### Exercise description:
Print the listing exactly as it stands, and skip any pictures in it.
__________________________________________________
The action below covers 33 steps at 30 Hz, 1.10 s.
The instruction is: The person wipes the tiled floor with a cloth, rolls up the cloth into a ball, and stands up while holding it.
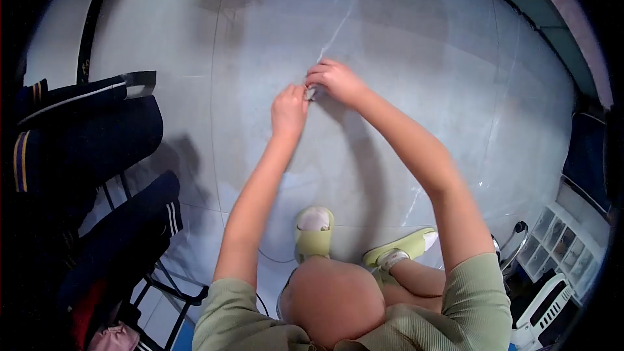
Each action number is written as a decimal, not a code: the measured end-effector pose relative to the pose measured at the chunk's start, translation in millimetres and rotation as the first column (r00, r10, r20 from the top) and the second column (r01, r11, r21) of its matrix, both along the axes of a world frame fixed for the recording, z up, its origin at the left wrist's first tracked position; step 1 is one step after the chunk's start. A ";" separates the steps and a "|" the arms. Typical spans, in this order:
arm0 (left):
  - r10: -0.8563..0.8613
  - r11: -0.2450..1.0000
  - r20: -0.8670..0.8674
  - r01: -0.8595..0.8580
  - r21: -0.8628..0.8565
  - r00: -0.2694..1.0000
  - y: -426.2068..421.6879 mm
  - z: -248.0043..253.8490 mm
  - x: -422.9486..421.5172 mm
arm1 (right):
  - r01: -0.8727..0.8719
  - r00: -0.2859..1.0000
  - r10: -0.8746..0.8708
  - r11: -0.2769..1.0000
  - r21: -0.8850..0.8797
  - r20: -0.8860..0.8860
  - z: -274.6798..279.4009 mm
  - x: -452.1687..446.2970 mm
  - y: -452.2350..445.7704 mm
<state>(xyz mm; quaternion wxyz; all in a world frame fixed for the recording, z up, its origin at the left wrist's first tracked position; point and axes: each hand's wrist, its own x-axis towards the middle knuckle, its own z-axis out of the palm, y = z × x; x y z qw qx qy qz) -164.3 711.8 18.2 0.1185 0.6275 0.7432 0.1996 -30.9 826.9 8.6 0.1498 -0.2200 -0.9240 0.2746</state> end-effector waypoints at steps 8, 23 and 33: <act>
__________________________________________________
### Solution to the exercise:
The action below covers 33 steps at 30 Hz, 1.10 s.
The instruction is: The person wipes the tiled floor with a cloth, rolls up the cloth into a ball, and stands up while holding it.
Each action number is written as a decimal, not a code: the measured end-effector pose relative to the pose measured at the chunk's start, translation in millimetres and rotation as the first column (r00, r10, r20 from the top) and the second column (r01, r11, r21) of its matrix, both along the axes of a world frame fixed for the recording, z up, its origin at the left wrist's first tracked position; step 1 is one step after the chunk's start. A ";" separates the steps and a "|" the arms. Typical spans, in this order:
arm0 (left):
  - r10: -0.8563..0.8613
  - r11: -0.2450..1.0000
  - r20: -0.8670..0.8674
  - r01: -0.8595..0.8580
  - r21: -0.8628..0.8565
  - r00: -0.2694..1.0000
  - y: -426.2068..421.6879 mm
  - z: -248.0043..253.8490 mm
  - x: -422.9486..421.5172 mm
arm1 (right):
  - r01: -0.8727..0.8719
  - r00: -0.2859..1.0000
  - r10: -0.8746..0.8708
  - r11: -0.2769..1.0000
  - r21: -0.8850..0.8797
  - r20: -0.8860..0.8860
  - z: -274.6798..279.4009 mm
  - x: -452.1687..446.2970 mm
  - y: -452.2350..445.7704 mm
<state>(xyz mm; quaternion wxyz; all in a world frame fixed for the recording, z up, its origin at the left wrist's first tracked position; point and axes: each hand's wrist, its own x-axis towards the middle knuckle, its own z-axis out of the palm, y = z × x; x y z qw qx qy qz) -164.3 711.8 18.2 0.1185 0.6275 0.7432 0.1996 -30.9 826.9 8.6 0.1498 -0.2200 -0.9240 0.2746</state> end-effector waypoints at steps 8, 23 and 33: <act>

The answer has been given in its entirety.